Synthesis of polymer precursors and glyconanomaterials
In the scope of this structure–activity relationship study, we prepared a range of functionalized copolymers bearing alkyne groups, which varied in their neighborhood and content in the polymer. Besides copolymers bearing propargyl groups (13–15), described previously, we also synthesized copolymers with one (17, 18) or two ethynyl groups (23) bound to an aromatic ring or a copolymer with a triple bond bound to a complex of neighbouring aromatic rings (16). The content of triple bonds available for CuAAC of oligosaccharides ranged from 5 to 30 mol. %. The respective copolymer precursors 10–12 were prepared by controlled radical RAFT polymerization and contained ca. 11, 21 or 31 mol. % of TT groups, respectively. The reaction conditions were optimized to obtain comparable molecular weights (Mn ca. 25,000 g/mol) and a narrow dispersity (Ð ca. 1.1). The triple bonds were introduced using the aminolytic reaction of the respective bifunctional azide-containing reagent with TT groups of the polymer precursors (10–12) to afford functionalized copolymers 13–18 and 23 (Scheme 2). The characteristics of all copolymers such as molar mass and the content of each spacer are shown in Table 1. Notably, the introduction of alkyne-containing moieties in the polymer precursors led to a significant decrease in its hydrophilicity. As a result, the copolymers with a high content of propargyl (29 mol. %; 15), DBCO (8 mol. %, data not shown) or ethynylphenyl (20 mol. %; 18) groups were not soluble in water but in methanol.

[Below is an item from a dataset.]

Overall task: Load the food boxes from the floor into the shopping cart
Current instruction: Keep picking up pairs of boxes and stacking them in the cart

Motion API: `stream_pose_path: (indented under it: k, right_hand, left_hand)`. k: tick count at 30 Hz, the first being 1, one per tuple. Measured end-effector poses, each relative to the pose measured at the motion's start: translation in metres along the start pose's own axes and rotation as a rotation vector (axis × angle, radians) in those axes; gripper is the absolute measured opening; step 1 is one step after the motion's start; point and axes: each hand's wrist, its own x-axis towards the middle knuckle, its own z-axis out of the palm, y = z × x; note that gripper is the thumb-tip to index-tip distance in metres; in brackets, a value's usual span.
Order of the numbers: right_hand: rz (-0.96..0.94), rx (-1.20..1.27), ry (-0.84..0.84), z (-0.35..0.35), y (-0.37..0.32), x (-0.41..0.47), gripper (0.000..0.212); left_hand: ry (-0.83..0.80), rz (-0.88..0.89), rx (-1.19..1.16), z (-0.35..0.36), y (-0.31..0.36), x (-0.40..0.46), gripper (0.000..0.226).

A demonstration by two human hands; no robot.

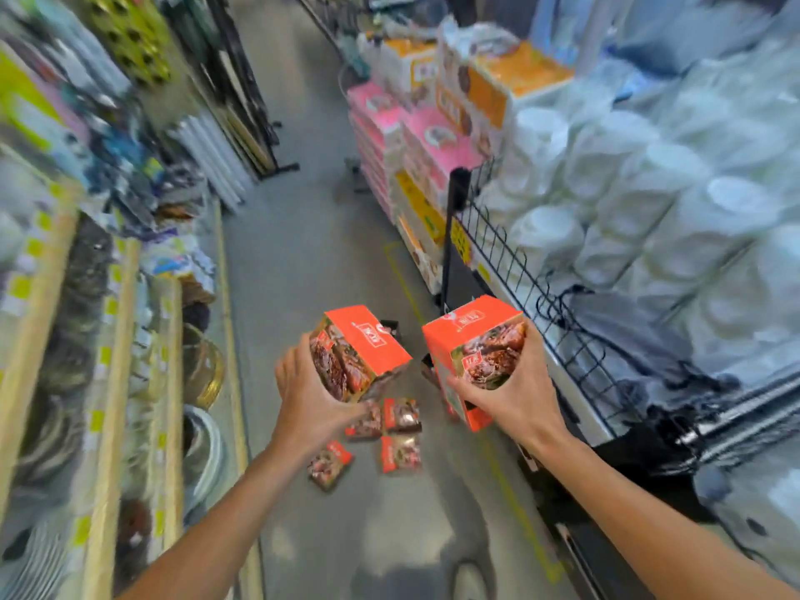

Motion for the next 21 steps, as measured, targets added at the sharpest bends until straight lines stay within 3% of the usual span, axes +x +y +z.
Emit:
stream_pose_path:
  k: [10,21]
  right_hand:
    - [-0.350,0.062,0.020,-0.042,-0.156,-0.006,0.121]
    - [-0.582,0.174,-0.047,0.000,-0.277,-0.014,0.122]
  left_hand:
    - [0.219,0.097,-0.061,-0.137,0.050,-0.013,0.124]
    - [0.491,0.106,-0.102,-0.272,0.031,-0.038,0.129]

The functionalized copolymers were then conjugated with azido-functionalized disaccharides 6 and 7. The varying content of alkyne groups enabled to attach a largely varying amount of LacdiNAc glycan in order to analyze the impact of the glycan density in the glycopolymer on the binding efficacy to Gal-3. Admittedly, the highest concentrations of glycans conjugated to the polymer used here would probably be difficult for in vivo application since the glyconanomaterial pharmacokinetics may be influenced. However, in the present in vitro structure-affinity relationship study, we opted for a larger choice of studied glycan densities in order to reach a deeper understanding of the system.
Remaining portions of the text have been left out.